# What the task asks
Pictures excluded, copy all of the data below exactly.

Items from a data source
####
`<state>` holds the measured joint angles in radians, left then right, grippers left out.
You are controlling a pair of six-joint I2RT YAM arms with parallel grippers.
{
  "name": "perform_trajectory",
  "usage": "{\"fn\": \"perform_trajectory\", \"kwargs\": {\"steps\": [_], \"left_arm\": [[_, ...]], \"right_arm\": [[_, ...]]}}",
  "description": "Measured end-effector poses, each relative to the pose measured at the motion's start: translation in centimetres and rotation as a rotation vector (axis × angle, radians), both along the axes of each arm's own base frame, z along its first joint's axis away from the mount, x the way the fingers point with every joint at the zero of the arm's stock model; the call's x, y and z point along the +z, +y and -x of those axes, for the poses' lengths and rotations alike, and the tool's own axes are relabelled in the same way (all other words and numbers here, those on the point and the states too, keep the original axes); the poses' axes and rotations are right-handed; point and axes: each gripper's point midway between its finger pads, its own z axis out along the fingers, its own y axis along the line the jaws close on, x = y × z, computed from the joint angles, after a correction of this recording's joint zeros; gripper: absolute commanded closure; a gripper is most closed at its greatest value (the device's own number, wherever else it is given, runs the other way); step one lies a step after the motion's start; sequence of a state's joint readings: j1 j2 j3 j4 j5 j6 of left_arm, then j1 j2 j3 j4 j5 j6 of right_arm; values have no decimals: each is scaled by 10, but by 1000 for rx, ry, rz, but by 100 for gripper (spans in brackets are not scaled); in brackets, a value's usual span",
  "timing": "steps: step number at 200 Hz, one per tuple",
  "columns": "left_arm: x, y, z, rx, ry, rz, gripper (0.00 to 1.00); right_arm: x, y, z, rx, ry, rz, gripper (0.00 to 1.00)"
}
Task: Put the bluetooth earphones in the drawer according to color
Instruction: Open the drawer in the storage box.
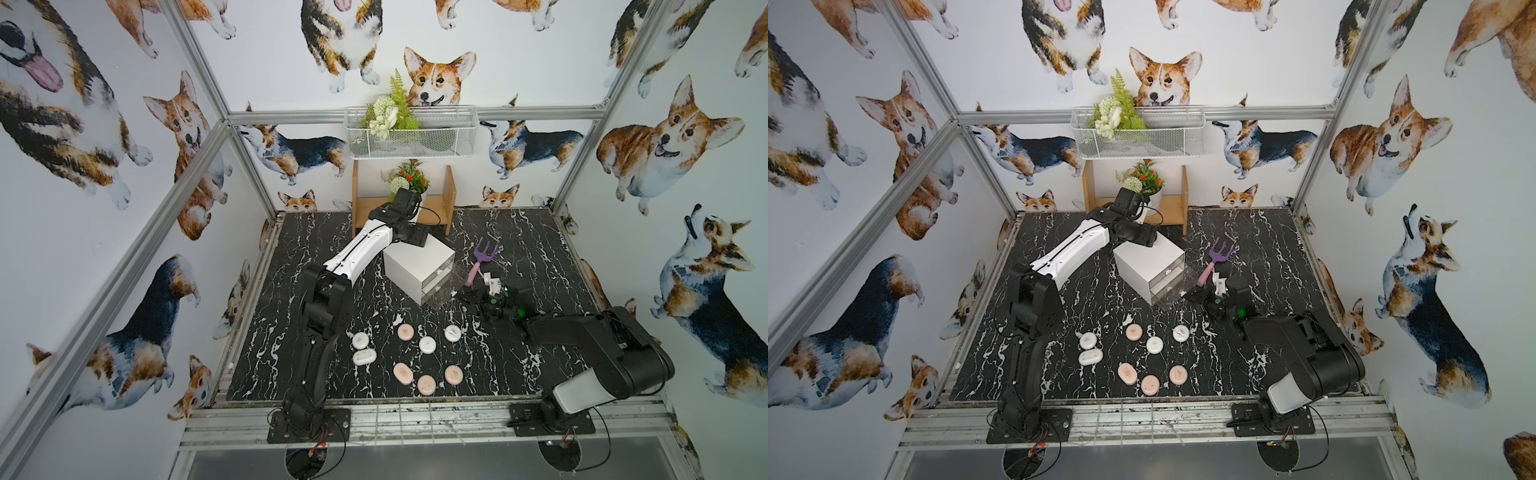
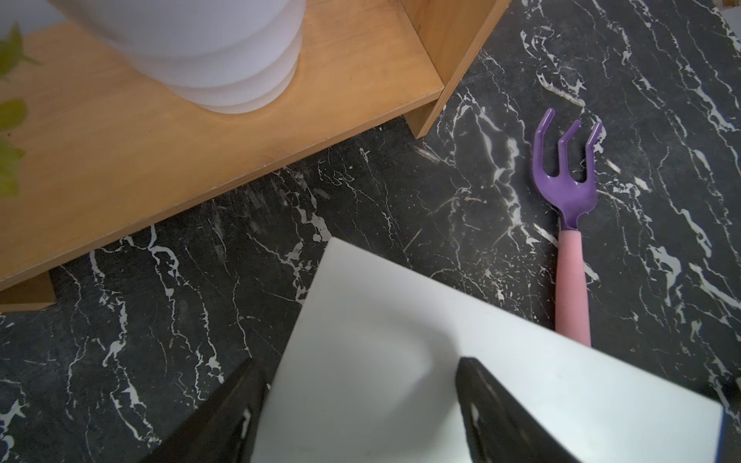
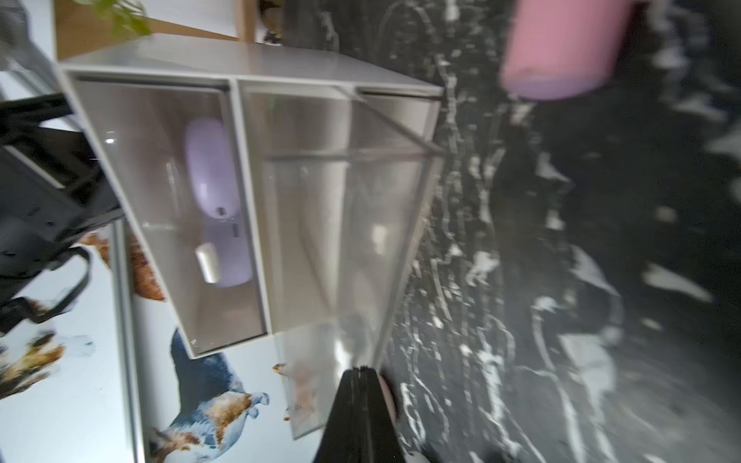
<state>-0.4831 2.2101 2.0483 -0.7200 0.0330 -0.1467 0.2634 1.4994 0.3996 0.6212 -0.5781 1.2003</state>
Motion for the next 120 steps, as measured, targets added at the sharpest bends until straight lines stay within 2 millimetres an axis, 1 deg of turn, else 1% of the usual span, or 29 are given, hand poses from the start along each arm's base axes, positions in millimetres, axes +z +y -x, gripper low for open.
{"fn": "perform_trajectory", "kwargs": {"steps": [5, 15, 39, 49, 56, 69, 82, 93, 104, 120], "left_arm": [[0, 0, 0, 0, 0, 1, 20], [0, -1, -1, 2, -2, 4, 21], [1, -1, -2, 4, -4, 7, 20], [0, -1, -2, 4, -3, 7, 20], [0, -1, -2, 4, -3, 7, 21], [0, -1, -2, 4, -3, 7, 20], [0, -1, -2, 4, -3, 7, 20], [0, -1, -2, 4, -3, 7, 20], [1, -1, -2, 4, -4, 7, 20], [1, -1, -2, 5, -4, 8, 20]], "right_arm": [[-8, -3, 6, 2, 38, 18, 100], [-17, -6, 14, 12, 81, 44, 100], [-26, -9, 25, 42, 118, 77, 100], [-29, -9, 29, 52, 134, 85, 98], [-30, -10, 31, 57, 136, 91, 94], [-27, -11, 32, 58, 131, 93, 81], [-17, -10, 31, 59, 102, 85, 66], [-3, -10, 27, 60, 70, 86, 56], [17, -9, 19, 61, 26, 92, 48], [50, -8, 2, 55, -42, 113, 41]]}}
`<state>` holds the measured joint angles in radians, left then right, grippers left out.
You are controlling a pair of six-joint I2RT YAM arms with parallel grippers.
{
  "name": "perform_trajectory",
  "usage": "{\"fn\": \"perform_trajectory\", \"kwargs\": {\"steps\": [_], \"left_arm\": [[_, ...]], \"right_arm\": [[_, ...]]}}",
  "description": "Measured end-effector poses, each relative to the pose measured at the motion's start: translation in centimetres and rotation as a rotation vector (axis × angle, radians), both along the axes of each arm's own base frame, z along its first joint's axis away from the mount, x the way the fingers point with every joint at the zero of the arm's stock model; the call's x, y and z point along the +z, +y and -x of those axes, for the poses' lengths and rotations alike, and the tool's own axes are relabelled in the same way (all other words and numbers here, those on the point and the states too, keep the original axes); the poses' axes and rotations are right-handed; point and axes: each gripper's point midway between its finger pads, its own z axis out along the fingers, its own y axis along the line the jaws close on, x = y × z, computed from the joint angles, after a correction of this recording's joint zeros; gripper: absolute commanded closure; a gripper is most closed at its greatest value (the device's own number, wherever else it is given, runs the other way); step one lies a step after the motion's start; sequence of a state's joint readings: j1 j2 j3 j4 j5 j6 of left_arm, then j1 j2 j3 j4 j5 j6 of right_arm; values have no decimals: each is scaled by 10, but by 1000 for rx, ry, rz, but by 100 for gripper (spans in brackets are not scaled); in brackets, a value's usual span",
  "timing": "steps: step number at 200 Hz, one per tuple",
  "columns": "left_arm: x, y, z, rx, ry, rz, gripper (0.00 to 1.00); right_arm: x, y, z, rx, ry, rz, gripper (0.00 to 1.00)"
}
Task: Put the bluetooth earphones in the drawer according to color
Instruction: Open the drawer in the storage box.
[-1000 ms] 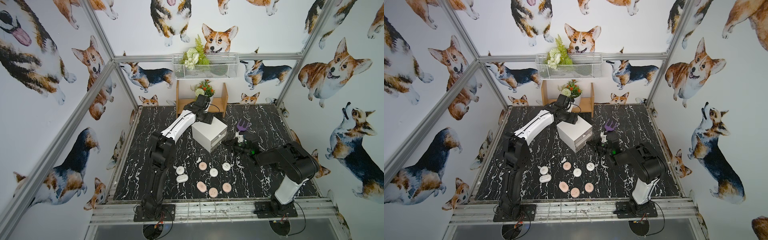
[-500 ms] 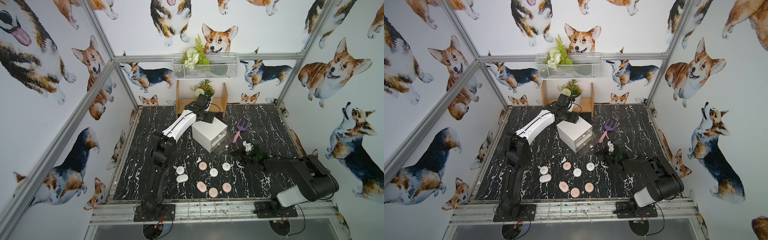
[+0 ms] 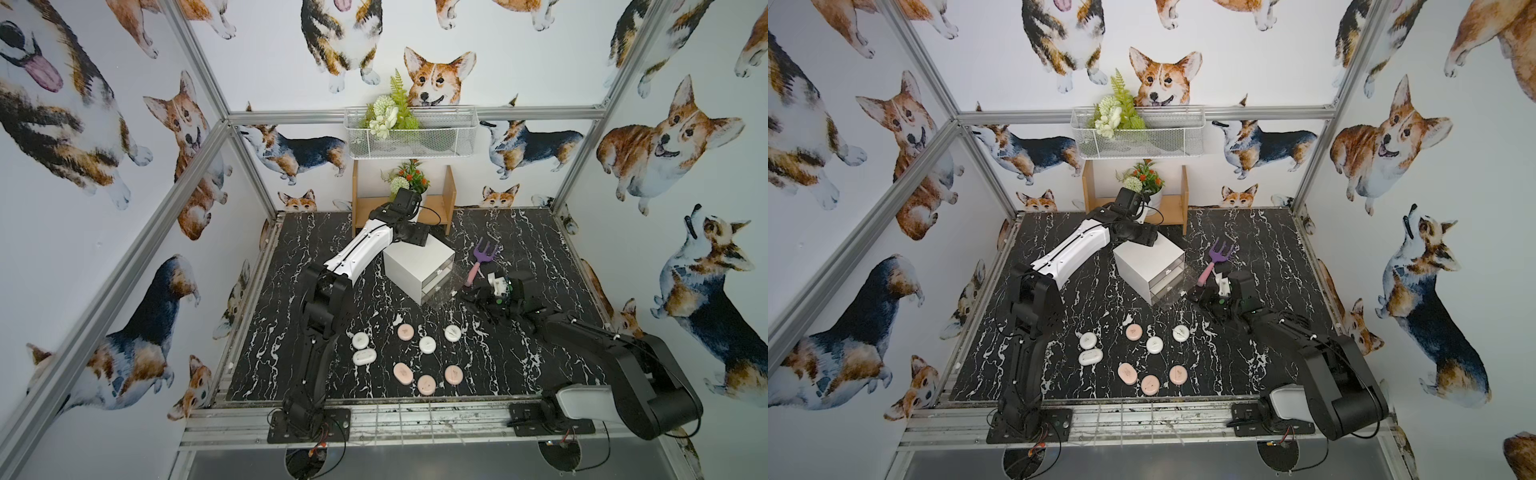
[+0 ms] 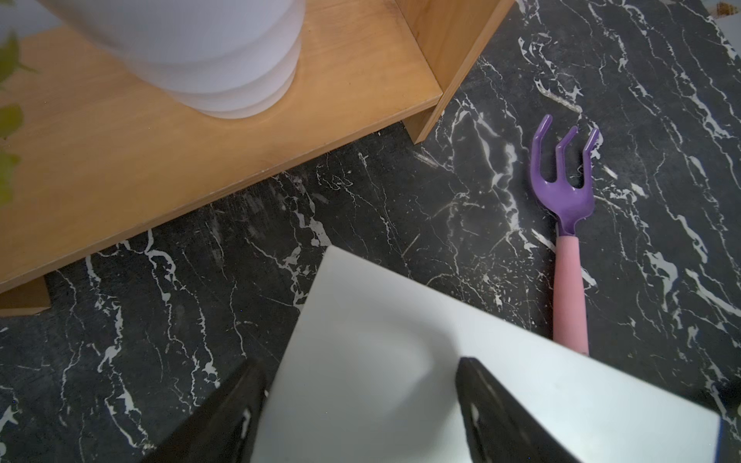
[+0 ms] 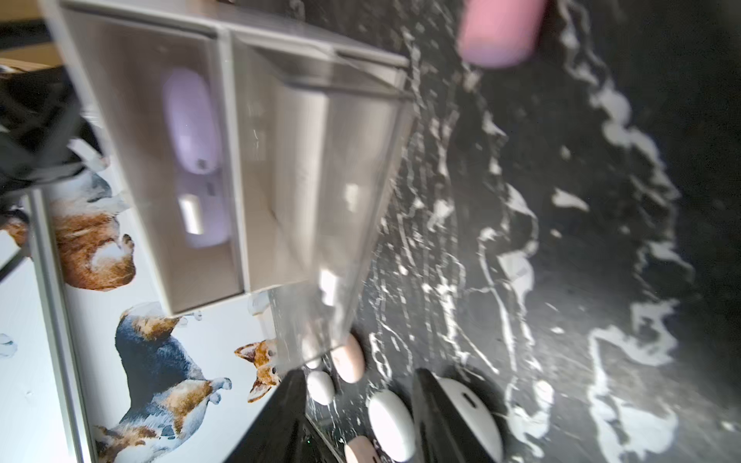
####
# Answer box
`<state>` holds the measured joint angles in radians, left then right, grippers left out.
You are controlling a pair of six-joint I2RT YAM arms with parallel grippers.
{
  "name": "perform_trajectory",
  "usage": "{\"fn\": \"perform_trajectory\", \"kwargs\": {\"steps\": [_], \"left_arm\": [[_, ...]], \"right_arm\": [[_, ...]]}}",
  "description": "Measured end-effector poses, each relative to the pose measured at the motion's start: translation in centimetres and rotation as a rotation vector (axis × angle, radians), both along the axes of each arm's own base frame, z along its first joint's axis away from the mount, x the way the fingers point with every joint at the zero of the arm's stock model; the call's x, y and z point along the +z, +y and -x of those axes, for the poses' lengths and rotations alike, and the tool's own axes are relabelled in the same way (all other words and numbers here, those on the point and the states too, keep the original axes); the poses' axes and rotations are right-handed; point and axes: each gripper's point midway between its finger pads, its own z axis out along the fingers, its own y axis along the line the jaws close on, x = y × z, computed from the joint angles, after a correction of this recording's joint zeros; gripper: absolute commanded closure; a gripper is most closed at its greatest value (the device's own number, wherever else it is given, runs the other way); step one lies a step after the motion's start; sequence of a state's joint readings: j1 j2 j3 j4 j5 j6 of left_arm, then j1 j2 j3 j4 j5 j6 of right_arm; values have no decimals: each is scaled by 10, but by 1000 for rx, ry, rz, but by 100 for gripper (spans in brackets are not scaled); in brackets, a value's usual span",
  "timing": "steps: step number at 200 Hz, one per tuple",
  "columns": "left_arm: x, y, z, rx, ry, rz, gripper (0.00 to 1.00); right_arm: x, y, z, rx, ry, rz, gripper (0.00 to 1.00)"
}
Task: Put the bluetooth earphones in the drawer according to color
Instruction: Open the drawer in the storage box.
<state>-0.4831 2.2101 2.0483 -0.7200 0.0330 -0.1467 0.2634 1.4994 0.3996 0.6212 -0.5781 1.2003</state>
Motion for the next 120 steps, as measured, targets added at the sharpest bends until straight lines stay within 2 millimetres an axis, 1 deg of turn, else 1% of the usual span, or 29 are given, hand poses from the start along each arm's base axes, positions in millimetres, axes +z +y -x, gripper low for open.
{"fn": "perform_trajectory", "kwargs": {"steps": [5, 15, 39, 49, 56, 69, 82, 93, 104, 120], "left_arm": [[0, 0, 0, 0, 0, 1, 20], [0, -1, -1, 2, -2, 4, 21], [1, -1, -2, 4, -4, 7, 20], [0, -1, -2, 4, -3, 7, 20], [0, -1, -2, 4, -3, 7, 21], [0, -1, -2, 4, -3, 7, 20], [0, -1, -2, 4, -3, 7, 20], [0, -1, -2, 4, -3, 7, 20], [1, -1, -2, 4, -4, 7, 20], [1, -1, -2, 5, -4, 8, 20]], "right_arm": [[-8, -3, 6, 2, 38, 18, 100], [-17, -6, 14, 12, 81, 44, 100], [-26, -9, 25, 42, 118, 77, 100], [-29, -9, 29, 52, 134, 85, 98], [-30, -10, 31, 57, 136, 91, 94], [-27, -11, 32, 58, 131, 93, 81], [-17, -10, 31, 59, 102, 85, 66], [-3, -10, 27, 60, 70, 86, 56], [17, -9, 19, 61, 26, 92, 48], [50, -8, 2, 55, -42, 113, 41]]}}
`<state>` holds the measured joint angles in radians, left then right, grippers left out.
You are controlling a pair of six-joint I2RT YAM arms with parallel grippers.
{
  "name": "perform_trajectory",
  "usage": "{\"fn\": \"perform_trajectory\", \"kwargs\": {\"steps\": [_], \"left_arm\": [[_, ...]], \"right_arm\": [[_, ...]]}}",
  "description": "Measured end-effector poses, each relative to the pose measured at the motion's start: translation in centimetres and rotation as a rotation vector (axis × angle, radians), both along the axes of each arm's own base frame, z along its first joint's axis away from the mount, x the way the fingers point with every joint at the zero of the arm's stock model; the call's x, y and z point along the +z, +y and -x of those axes, for the poses' lengths and rotations alike, and the tool's own axes are relabelled in the same way (all other words and numbers here, those on the point and the states too, keep the original axes); the poses' axes and rotations are right-handed; point and axes: each gripper's point midway between its finger pads, its own z axis out along the fingers, its own y axis along the line the jaws close on, x = y × z, computed from the joint angles, after a correction of this recording's joint zeros; gripper: absolute commanded closure; a gripper is most closed at its greatest value (the device's own number, wherever else it is given, runs the other way); step one lies a step after the motion's start; sequence of a state's joint readings: j1 j2 j3 j4 j5 j6 of left_arm, then j1 j2 j3 j4 j5 j6 of right_arm; values have no decimals: each is scaled by 10, but by 1000 for rx, ry, rz, but by 100 for gripper (spans in brackets are not scaled); in brackets, a value's usual span",
  "timing": "steps: step number at 200 Hz, one per tuple",
  "columns": "left_arm: x, y, z, rx, ry, rz, gripper (0.00 to 1.00); right_arm: x, y, z, rx, ry, rz, gripper (0.00 to 1.00)"
}
Task: Put the bluetooth earphones in the drawer according to color
Instruction: Open the drawer in the storage box.
[-1000 ms] 
[-500 ms] 
[+0 ms] 
[+0 ms] 
[+0 ms] 

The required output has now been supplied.